What does one do when there is no initial physical spark?  Do you try to make one?  Do you think there needs to be an initial physical attraction on meeting?  Some little twinkle in the tummy kind of thing?

I don't want to waste this guys time or mine but well, he just doesn't push my buttons, as nice as he is.

Also, how to keep these men from messing with my hair?  What the fuck is up with that? 

Thank you!!!

The Good Reverend Roger

Quote from: Khara on November 18, 2011, 04:39:43 PM
Dear Reverend:

Thank you for the advice, the date went quite well. Well, it went well for him and I'm apparently a better actress than I ever realized because he's asked for a second date.

What does one do when there is no initial physical spark?  Do you try to make one?  Do you think there needs to be an initial physical attraction on meeting?  Some little twinkle in the tummy kind of thing?

I don't want to waste this guys time or mine but well, he just doesn't push my buttons, as nice as he is.

Also, how to keep these men from messing with my hair?  What the fuck is up with that? 

Thank you!!!

1.  If it went well, give it a second shot, if you're comfortable around him.

2.  Once he puts his finger in your ear, you'll know he's serious.
" It's just that Depeche Mode were a bunch of optimistic loveburgers."
- TGRR, shaming himself forever, 7/8/2017

"Billy, when I say that ethics is our number one priority and safety is also our number one priority, you should take that to mean exactly what I said. Also quality. That's our number one priority as well. Don't look at me that way, you're in the corporate world now and this is how it works."
- TGRR, raising the bar at work.

Freeky

Quote from: The Good Reverend Roger on November 18, 2011, 05:01:21 PM
Quote from: Khara on November 18, 2011, 04:39:43 PM
Dear Reverend:

Thank you for the advice, the date went quite well. Well, it went well for him and I'm apparently a better actress than I ever realized because he's asked for a second date.

What does one do when there is no initial physical spark?  Do you try to make one?  Do you think there needs to be an initial physical attraction on meeting?  Some little twinkle in the tummy kind of thing?

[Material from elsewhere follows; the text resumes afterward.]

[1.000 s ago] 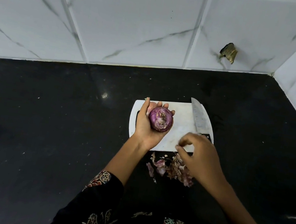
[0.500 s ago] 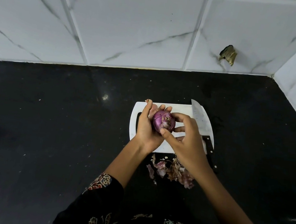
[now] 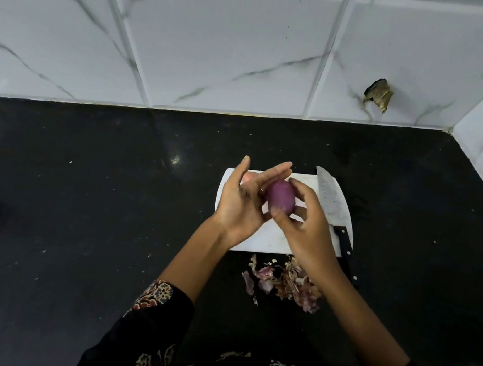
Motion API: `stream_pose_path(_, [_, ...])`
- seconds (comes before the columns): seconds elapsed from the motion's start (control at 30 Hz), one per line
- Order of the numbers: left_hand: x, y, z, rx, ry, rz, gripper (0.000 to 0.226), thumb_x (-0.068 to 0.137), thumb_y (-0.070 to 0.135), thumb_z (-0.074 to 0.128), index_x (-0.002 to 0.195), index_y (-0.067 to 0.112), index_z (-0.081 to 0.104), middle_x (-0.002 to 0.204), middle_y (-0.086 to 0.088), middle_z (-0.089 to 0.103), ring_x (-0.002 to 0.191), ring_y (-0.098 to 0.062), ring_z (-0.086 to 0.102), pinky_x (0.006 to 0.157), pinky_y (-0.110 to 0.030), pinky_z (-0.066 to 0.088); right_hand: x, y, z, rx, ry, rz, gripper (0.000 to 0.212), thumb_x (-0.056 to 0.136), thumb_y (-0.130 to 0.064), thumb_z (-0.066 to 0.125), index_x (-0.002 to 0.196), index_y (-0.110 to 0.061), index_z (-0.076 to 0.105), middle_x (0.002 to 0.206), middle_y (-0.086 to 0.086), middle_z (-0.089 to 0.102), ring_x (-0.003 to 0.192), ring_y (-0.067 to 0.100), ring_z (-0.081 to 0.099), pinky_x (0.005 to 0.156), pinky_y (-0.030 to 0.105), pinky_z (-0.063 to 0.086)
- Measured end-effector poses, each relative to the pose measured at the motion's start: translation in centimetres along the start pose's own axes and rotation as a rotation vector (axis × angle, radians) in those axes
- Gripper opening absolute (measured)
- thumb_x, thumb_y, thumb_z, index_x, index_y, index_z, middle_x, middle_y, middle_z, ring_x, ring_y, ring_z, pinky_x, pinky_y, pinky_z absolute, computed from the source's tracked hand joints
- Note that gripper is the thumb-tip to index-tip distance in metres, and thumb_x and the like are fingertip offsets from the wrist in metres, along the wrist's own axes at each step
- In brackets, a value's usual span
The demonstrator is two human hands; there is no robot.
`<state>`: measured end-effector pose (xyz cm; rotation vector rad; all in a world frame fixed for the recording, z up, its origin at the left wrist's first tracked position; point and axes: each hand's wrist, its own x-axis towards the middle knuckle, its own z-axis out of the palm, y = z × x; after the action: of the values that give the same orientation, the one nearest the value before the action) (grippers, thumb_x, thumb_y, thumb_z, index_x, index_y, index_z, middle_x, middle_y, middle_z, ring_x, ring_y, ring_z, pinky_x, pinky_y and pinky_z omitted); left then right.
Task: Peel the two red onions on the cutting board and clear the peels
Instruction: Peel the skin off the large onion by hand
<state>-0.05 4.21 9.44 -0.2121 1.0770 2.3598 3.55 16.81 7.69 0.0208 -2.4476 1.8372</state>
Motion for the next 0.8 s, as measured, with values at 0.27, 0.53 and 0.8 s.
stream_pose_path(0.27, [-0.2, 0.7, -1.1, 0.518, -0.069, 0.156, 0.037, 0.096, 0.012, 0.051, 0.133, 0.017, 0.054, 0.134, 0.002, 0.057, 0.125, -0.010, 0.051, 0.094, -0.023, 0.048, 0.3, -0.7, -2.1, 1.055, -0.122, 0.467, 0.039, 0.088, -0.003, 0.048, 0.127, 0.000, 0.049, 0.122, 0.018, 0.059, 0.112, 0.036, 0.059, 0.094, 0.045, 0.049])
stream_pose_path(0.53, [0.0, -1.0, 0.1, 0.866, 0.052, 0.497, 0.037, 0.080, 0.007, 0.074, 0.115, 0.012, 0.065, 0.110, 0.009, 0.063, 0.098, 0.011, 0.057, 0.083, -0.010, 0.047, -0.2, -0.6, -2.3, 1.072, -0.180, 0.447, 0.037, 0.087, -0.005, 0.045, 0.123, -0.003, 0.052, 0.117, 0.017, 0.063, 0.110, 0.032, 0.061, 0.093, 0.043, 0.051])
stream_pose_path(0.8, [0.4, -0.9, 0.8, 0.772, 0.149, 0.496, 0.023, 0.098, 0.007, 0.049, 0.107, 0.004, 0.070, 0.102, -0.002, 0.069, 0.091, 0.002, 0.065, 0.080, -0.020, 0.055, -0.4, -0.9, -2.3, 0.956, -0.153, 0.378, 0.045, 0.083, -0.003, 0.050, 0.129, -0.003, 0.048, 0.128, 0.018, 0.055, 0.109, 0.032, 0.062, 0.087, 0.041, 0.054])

I don't want to waste this guys time or mine but well, he just doesn't push my buttons, as nice as he is.

Also, how to keep these men from messing with my hair?  What the fuck is up with that? 

Thank you!!!

1.  If it went well, give it a second shot, if you're comfortable around him.

2.  Once he puts his finger in your ear, you'll know he's serious.

That should be called that the Nigel-Earfinger test. :lulz:

President Television

Quote from: The Good Reverend Roger on November 18, 2011, 03:56:19 PM
Quote from: Uncle Wallified on November 17, 2011, 10:08:10 PM
Whenever I feel attracted to someone, I deliberately cut myself off from them because being interested makes me feel like a creepy stalker. This generally results in at least two weeks of complete self-loathing. How do I stop this?

Become a hermit.



That's pretty much what I'm already doing.  :sad:
My shit list: Stephen Harper, anarchists that complain about taxes instead of institutionalized torture, those people walking, anyone who lets a single aspect of themselves define their entire personality, salesmen that don't smoke pipes, Fredericton New Brunswick, bigots, philosophy majors, my nemesis, pirates that don't do anything, criminals without class, sociopaths, narcissists, furries, juggalos, foes.